(Beginning of Material provided)

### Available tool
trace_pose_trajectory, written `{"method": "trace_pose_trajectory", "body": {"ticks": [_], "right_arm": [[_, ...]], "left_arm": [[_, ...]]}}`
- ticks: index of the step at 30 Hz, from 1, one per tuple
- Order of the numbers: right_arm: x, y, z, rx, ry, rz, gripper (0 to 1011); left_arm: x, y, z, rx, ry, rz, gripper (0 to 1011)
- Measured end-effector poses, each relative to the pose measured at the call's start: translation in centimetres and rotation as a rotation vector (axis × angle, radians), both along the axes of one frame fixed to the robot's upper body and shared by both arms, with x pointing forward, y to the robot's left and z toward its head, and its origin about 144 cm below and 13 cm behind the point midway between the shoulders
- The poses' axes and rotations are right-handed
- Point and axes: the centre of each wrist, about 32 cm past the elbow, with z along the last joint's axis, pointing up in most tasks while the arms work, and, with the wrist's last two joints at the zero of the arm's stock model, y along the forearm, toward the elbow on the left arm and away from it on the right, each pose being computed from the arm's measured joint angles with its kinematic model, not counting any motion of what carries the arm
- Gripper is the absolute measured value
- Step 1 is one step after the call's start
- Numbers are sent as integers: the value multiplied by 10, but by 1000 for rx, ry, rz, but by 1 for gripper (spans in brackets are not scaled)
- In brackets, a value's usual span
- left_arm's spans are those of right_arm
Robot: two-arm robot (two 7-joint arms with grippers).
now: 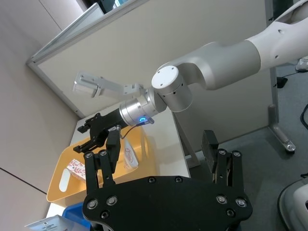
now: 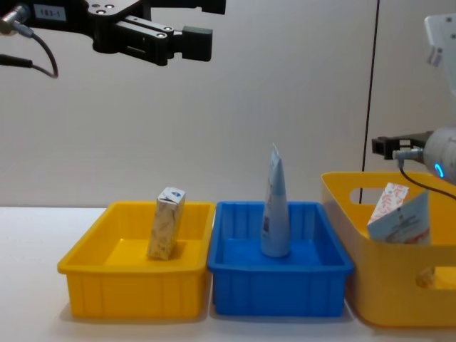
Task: Bimanual collaborative sorting of washing and personal care products
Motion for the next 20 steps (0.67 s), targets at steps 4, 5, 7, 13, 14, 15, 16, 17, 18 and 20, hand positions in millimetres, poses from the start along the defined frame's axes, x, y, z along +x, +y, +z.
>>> {"method": "trace_pose_trajectory", "body": {"ticks": [4, 5, 7, 13, 14, 15, 16, 17, 18, 20], "right_arm": [[-5, -1, 3, 29, -12, 37, 862], [-5, -1, 3, 29, -12, 37, 862], [-10, -3, 5, 47, -17, 64, 929], [-23, -7, 8, 84, -28, 138, 1000], [-28, -9, 10, 93, -33, 161, 1000], [-30, -10, 11, 96, -34, 170, 1000], [-32, -10, 11, 99, -37, 180, 1000], [-34, -11, 12, 105, -37, 191, 1000], [-40, -12, 11, 110, -36, 215, 1000], [-45, -14, 13, 116, -43, 235, 1000]], "left_arm": [[0, 0, 0, 0, 0, 0, 1002], [0, 0, 0, 0, 0, 0, 1002], [0, 0, 0, 0, 0, 0, 1001], [0, 0, 0, 0, 0, 0, 1001], [0, 0, 0, 0, 0, 0, 1001], [0, 0, 0, 0, 0, 0, 1001], [0, 0, 0, 0, 0, 0, 1001], [0, 0, 0, 0, 0, 0, 1001], [0, 0, 0, 0, 0, 0, 1001], [0, 0, 0, 0, 0, 0, 1002]]}}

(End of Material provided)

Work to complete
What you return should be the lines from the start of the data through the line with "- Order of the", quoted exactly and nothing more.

Expected answer
### Available tool
trace_pose_trajectory, written `{"method": "trace_pose_trajectory", "body": {"ticks": [_], "right_arm": [[_, ...]], "left_arm": [[_, ...]]}}`
- ticks: index of the step at 30 Hz, from 1, one per tuple
- Order of the numbers: right_arm: x, y, z, rx, ry, rz, gripper (0 to 1011); left_arm: x, y, z, rx, ry, rz, gripper (0 to 1011)

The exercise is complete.